Ma non finisce qui: «Tanti di loro sono obbligati a pagarsi i contributi – aggiunge –  per mantenere il permesso di soggiorno. In questi casi il datore di lavoro a malapena gli fa il contratto, sempre a patto che si paghino da soli i contributi.  Per non parlare dei braccianti, costretti a lavorare a 4 euro l’ora e a vivere nelle baracche che vediamo tutti». Ma, spiega ancora il presidente della Consulta, non è soltanto l’ambito dell’immigrazione a essere colpito da questo fenomeno: «Noi ci siamo trovati in questa realtà al Sud, ci troviamo nella fascia più debole che ne risente di più, ma ci sono tanti lavoratori in alcuni bar e ristoranti che ufficialmente hanno contratti a 20 ore e in realtà ne fanno 40. Noi vogliamo far venire a galla questa situazione, che riguarda tanti lavoratori, anche se colpisce in modo maggiore gli immigrati e i giovani. Un tema che va affrontato e discusso». 

E nonostante si sia assistito all’inasprimento delle sanzioni attraverso l’implementazione di nuovi strumenti giuridici, ripercorre il presidente della Consulta delle Culture, «ancora oggi i dati statistici ci dicono che ci sono alcune categorie svantaggiate che più di altre mostrano fragilità nel mercato del lavoro e, di conseguenza, sono maggiormente esposte al rischio di varcare la soglia del lavoro sommerso e irregolare. In particolare, il fenomeno del lavoro nero coinvolge molti stranieri residenti in Italia, immigrati che oggi, secondo quanto ci dicono proprio i dati Istat, rappresentano quasi l’8 per cento della popolazione residente in Italia». 

Secondo Kobena Outtara ad acuire maggiormente questo problema per quanto riguarda i migranti è stato «lo spirito del decreto sicurezza, che ha avuto un impatto negativo sulla nostra integrazione. La mentalità che sta dietro a questo decreto vede il migrante all’ultimo posto. Cosa che ha dato più forza ad alcuni datori di lavoro che sfruttano la situazione, proponendo dei salari bassissimi quando ti devono fare lavorare. Inoltre l’immigrato adesso non ha la forza di andare a denunciare, in quanto non avrà mai ragione di fronte a un cittadino di serie A, essendo di serie B. Accettano quindi queste condizioni e non dicono nulla. Alcuni non sono nemmeno pagati rispetto alle ore lavorate ma in modo forfettario». Un altro tema, poi, è quello del permesso di soggiorno di tipo umanitario.

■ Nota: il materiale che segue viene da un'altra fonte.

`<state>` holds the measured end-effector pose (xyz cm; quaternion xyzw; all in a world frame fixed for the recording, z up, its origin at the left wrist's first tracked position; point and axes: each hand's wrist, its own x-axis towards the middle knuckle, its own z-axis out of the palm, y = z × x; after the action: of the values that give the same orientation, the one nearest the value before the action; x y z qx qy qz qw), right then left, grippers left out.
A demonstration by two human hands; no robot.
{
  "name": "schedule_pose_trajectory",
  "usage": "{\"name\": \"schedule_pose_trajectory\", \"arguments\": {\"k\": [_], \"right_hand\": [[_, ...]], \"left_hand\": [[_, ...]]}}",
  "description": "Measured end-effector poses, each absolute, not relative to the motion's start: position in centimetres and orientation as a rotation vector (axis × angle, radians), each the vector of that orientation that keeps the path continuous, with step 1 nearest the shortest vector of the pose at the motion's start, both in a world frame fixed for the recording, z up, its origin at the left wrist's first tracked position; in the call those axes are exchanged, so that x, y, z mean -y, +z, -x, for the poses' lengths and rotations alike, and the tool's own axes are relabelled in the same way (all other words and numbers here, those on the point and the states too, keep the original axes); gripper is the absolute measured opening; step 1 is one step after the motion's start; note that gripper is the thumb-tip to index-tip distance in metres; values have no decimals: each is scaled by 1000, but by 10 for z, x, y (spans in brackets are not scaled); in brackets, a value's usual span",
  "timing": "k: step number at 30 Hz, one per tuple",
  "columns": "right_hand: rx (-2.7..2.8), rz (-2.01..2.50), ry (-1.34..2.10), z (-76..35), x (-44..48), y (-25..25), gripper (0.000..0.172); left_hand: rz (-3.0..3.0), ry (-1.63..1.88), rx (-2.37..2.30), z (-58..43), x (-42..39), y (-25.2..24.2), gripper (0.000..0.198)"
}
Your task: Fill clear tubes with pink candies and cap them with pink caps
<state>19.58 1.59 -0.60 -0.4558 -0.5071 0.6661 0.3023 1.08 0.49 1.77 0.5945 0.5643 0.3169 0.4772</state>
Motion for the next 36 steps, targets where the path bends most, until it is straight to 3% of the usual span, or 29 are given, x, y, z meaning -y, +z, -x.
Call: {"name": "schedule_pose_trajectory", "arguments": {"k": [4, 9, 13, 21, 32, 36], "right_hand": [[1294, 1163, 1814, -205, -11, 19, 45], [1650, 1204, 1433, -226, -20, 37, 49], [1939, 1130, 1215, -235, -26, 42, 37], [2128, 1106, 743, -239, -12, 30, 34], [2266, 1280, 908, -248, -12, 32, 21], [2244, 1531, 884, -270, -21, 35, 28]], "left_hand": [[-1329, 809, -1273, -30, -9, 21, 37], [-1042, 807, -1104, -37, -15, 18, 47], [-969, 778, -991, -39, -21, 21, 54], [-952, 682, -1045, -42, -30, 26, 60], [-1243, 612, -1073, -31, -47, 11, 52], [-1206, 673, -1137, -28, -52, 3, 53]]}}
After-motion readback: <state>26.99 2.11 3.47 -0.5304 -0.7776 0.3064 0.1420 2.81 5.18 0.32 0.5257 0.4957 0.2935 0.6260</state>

«Oggi chi ne usufruisce ha bisogno di un contratto di lavoro per rinnovarlo. Quando una persona sa che non lo avrà rinnovato, spesso va a comprarsi un contratto falso. Pagano per averlo, anche mille euro, e poi si versano i contributi. Altri aprono una falsa partita Iva dichiarando di svolgere lavoro autonomo e per questo ci sono quattromila permessi di soggiorno bloccati alla questura di Palermo che vuole vederci chiaro». Per il presidente della Consulta c’è quindi un sotto testo nel decreto che non si vede, che non è scritto. «Anche per rinnovare  il permesso di soggiorno e la carta di soggiorno ti chiedono il contratto di lavoro – conclude –  allora le persone che ne hanno bisogno per sopravvivere accettano tutte le condizioni. Come Consulta vogliamo lanciare l’allarme sull’argomento, per fare emergere la condizione di sfruttamento in cui versano questi lavoratori. Chiediamo più diritti e giustizia, chiediamo che le autorità, i sindacati, si facciano carico di questi problemi, per dare più opportunità a tutti».